Het Health EU-project wil rond patiënten en hun virtuele tweelingbroers of -zussen een compleet technologisch platform ontwikkelen dat in staat is ‘big and deep data’ te genereren. Het platform werkt met genomische en biologische gegevens die worden gekoppeld, maar ook met omgevings- en gedragsinformatie, zoals gegevens over de gewoonten en leefstijl van mensen. Voor het verzamelen van deze gegevens wil het project gebruikmaken van een breed spectrum van geavanceerde technologieën: draagbare sensoren, implantaten, nanogeneeskundige technieken en medische beeldvorming.

Organs-on-a-chip

Belangrijke bouwstenen van het project zijn ‘organen-op-een-chip’. Bij deze technologie worden cellen op een microchip aangebracht om te kunnen bestuderen hoe zij functioneren en reageren. Deze toepassing is het meest fysieke en tastbare aspect van de avatars. De methode biedt de mogelijkheid om buiten het menselijk lichaam de biologische functies van een orgaan of de interactie tussen meerdere organen te testen. Zo kan het effect van een geneesmiddel al in een vroeg stadium worden gemeten, zonder de soms zeer schadelijke bijwerkingen, en kunnen behandelingen zo nauwkeurig mogelijk worden afgestemd op de behoeften van de patiënt.

Minder dierproeven

Een greep uit de doelen die Health EU voor ogen heeft: beter kunnen anticiperen op risico’s, advisering op maat, nauwkeuriger medische controle, beter op de patiënt afgestemde behandelingen en een snellere diagnose. Meer in het algemeen heeft het project als doel de kosten van de gezondheidszorg omlaag te brengen en innovatie in deze sector een grote impuls te geven. "Bovendien kunnen we met de oplossingen die wij voorstellen het aantal benodigde dierproeven aanzienlijk reduceren", benadrukt Albert van den Berg van de Universiteit Twente, een van de coördinatoren van het Organs-on-Chips Platform.

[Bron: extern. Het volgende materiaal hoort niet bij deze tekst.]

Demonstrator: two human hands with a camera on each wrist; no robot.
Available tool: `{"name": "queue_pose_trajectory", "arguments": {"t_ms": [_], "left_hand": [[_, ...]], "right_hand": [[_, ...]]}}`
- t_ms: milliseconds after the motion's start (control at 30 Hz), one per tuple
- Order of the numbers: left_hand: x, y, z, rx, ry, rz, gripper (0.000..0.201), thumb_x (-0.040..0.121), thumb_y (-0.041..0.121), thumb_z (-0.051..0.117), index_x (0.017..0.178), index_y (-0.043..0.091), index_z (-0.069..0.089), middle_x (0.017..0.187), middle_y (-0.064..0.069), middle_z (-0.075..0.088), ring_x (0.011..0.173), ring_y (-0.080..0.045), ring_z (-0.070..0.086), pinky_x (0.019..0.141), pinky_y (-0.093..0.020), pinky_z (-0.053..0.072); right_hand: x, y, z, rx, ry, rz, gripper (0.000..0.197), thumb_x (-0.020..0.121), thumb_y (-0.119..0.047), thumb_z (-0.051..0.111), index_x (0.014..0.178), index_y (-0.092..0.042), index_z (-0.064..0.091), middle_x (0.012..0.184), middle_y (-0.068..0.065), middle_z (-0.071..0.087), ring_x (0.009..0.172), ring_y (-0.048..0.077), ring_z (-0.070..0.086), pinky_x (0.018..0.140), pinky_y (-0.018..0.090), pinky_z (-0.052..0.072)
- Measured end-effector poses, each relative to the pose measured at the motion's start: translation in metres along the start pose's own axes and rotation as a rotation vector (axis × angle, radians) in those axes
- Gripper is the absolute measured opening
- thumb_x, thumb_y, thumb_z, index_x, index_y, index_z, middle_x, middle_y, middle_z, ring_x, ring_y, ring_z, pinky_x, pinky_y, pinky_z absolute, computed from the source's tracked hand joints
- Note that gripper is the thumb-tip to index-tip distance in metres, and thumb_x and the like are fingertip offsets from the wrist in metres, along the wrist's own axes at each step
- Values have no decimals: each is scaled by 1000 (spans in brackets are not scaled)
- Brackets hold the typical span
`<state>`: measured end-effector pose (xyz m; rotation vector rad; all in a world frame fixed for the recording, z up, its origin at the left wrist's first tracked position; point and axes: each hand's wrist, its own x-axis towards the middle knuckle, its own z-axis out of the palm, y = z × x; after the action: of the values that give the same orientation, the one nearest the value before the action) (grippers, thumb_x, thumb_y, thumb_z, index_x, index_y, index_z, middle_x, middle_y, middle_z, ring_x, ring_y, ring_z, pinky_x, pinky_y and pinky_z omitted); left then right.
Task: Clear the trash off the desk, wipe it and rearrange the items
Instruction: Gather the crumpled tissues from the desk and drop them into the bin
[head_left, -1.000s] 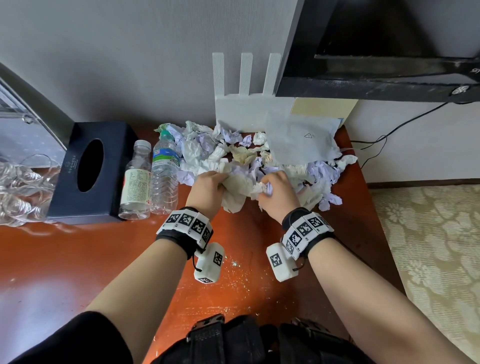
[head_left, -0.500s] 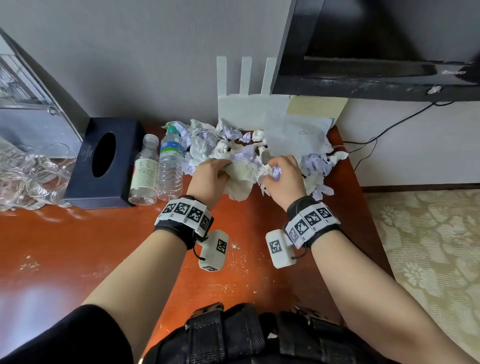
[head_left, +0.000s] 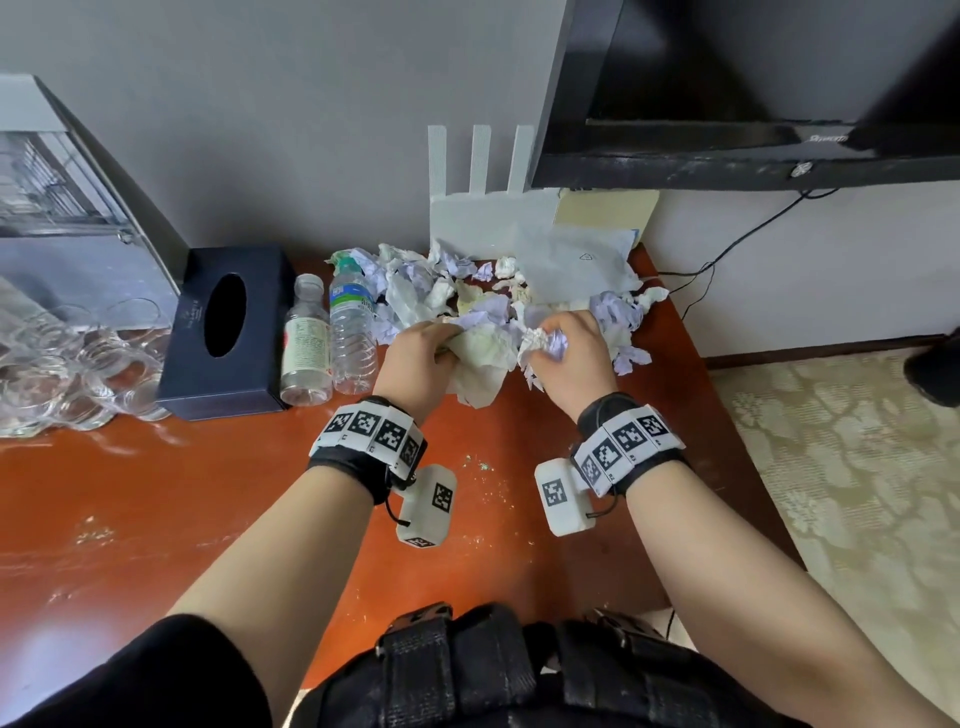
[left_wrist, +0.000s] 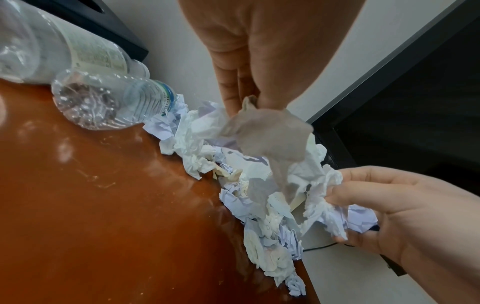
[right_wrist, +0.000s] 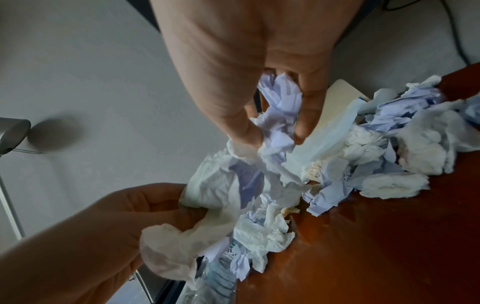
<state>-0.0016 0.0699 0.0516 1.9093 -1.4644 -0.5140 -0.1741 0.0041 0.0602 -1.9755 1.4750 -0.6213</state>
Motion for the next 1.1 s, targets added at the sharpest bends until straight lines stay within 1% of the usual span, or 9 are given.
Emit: {"name": "queue_pose_trajectory", "arguments": {"t_ms": [167, 333, 433, 533, 600, 767, 833, 1000, 1100], "left_hand": [[-20, -9, -24, -8, -11, 40, 37, 84, -4, 50, 117, 5, 65, 115, -17, 64, 106, -31, 59, 90, -30, 42], [-44, -28, -44, -3, -46, 79, 38, 83, -3, 51, 116, 6, 66, 114, -15, 66, 106, -29, 59, 87, -25, 40], [-58, -37, -52, -6, -62, 117, 38, 82, -4, 52, 115, 5, 66, 113, -15, 67, 106, -29, 59, 90, -28, 42], [-71, -45, -55, -16, -87, 164, 36, 82, -3, 52, 113, 6, 67, 111, -14, 67, 105, -28, 60, 88, -24, 40], [-78, -49, -55, -22, -109, 187, 36, 82, -3, 52, 113, 7, 68, 110, -13, 68, 103, -27, 59, 85, -22, 38], [-89, -53, -60, -52, -134, 210, 36, 81, -4, 52, 111, 6, 68, 106, -15, 68, 99, -28, 60, 82, -24, 39], [-92, -52, -61, -54, -135, 221, 36, 81, -4, 52, 111, 6, 68, 106, -15, 68, 99, -29, 59, 82, -24, 39], [-99, -48, -57, -45, -156, 252, 35, 80, -3, 52, 110, 8, 69, 105, -12, 69, 98, -26, 59, 80, -19, 36], [-104, -39, -50, -51, -188, 268, 35, 80, -3, 52, 107, 9, 70, 103, -11, 69, 97, -26, 60, 77, -20, 36]], "right_hand": [[-32, -24, 6, -32, 41, 3, 26, 82, -9, 63, 108, -5, 58, 122, 6, 47, 109, 19, 50, 74, 10, 29], [-65, -44, 20, -38, 71, 16, 26, 81, -7, 63, 106, -5, 59, 119, 8, 48, 107, 21, 51, 78, 10, 28], [-85, -51, 30, -61, 89, 38, 26, 81, -4, 62, 107, -5, 59, 119, 8, 49, 108, 23, 52, 81, 11, 28], [-104, -57, 37, -61, 116, 70, 27, 81, -5, 62, 107, -6, 59, 119, 8, 49, 107, 22, 52, 80, 12, 29], [-115, -60, 39, -56, 126, 94, 27, 81, -7, 63, 108, -7, 59, 120, 7, 48, 107, 21, 52, 83, 14, 32], [-138, -64, 41, -76, 153, 132, 25, 81, -5, 61, 106, -8, 60, 120, 5, 47, 105, 21, 53, 88, 18, 35], [-144, -64, 41, -84, 161, 145, 24, 82, -5, 61, 106, -9, 60, 120, 5, 47, 105, 21, 53, 88, 19, 35], [-159, -62, 37, -74, 172, 176, 25, 84, -5, 60, 109, -9, 59, 121, 5, 46, 105, 21, 53, 86, 19, 35], [-170, -56, 31, -81, 182, 198, 26, 84, -5, 60, 110, -10, 58, 121, 4, 45, 105, 21, 53, 86, 20, 37]]}}
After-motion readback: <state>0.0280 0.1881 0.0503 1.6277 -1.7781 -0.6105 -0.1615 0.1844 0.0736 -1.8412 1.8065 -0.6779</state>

Netflix voor genomische en zintuiglijke gegevens

Voordat het zover is moeten er nog veel hobbels worden genomen, zoals het ontwikkelen en verfijnen van de technologieën, samenwerkingen aangaan met deskundigen van uiteenlopende vakgebieden en uit verschillende landen en het beschermen van de persoonlijke gegevens die worden verzameld. "Europa moet waken over zijn datasoevereiniteit", vindt Patrick Boisseau, VP Healthcare van CEA Tech en voorzitter van het European Technology Platform on Nanomedicine. "De informatie wordt opgeslagen op servers die zich in Europa bevinden. We werken ook aan met MPEG vergelijkbare compressiestandaards die speciaal worden aangepast aan het programma van Health EU. Deze beveiligde infrastructuur wordt het toekomstige Internet der Gezondheidszorg, ontwikkeld door toonaangevende cyberveiligheidsdeskundigen uit de hele wereld. Een soort Netflix voor genomische en zintuiglijke gegevens! Uiteindelijk is het altijd aan de patiënten om te bepalen welke informatie voor artsen toegankelijk is en welke artsen hun data mogen bekijken", aldus Ionescu.

Meer dan 90 wetenschappers van 47 onderzoeksgroepen van universiteiten, instituten, klinieken en bedrijven in 16 Europese landen zijn direct betrokken bij Health EU. En nog eens 60 andere wetenschappers zijn projectpartners. Het voorstel voor Health EU is onlangs ingediend bij de EU en het uiteindelijke besluit over het al dan niet verkrijgen van de FET Flagship-status valt naar verwachting begin 2020.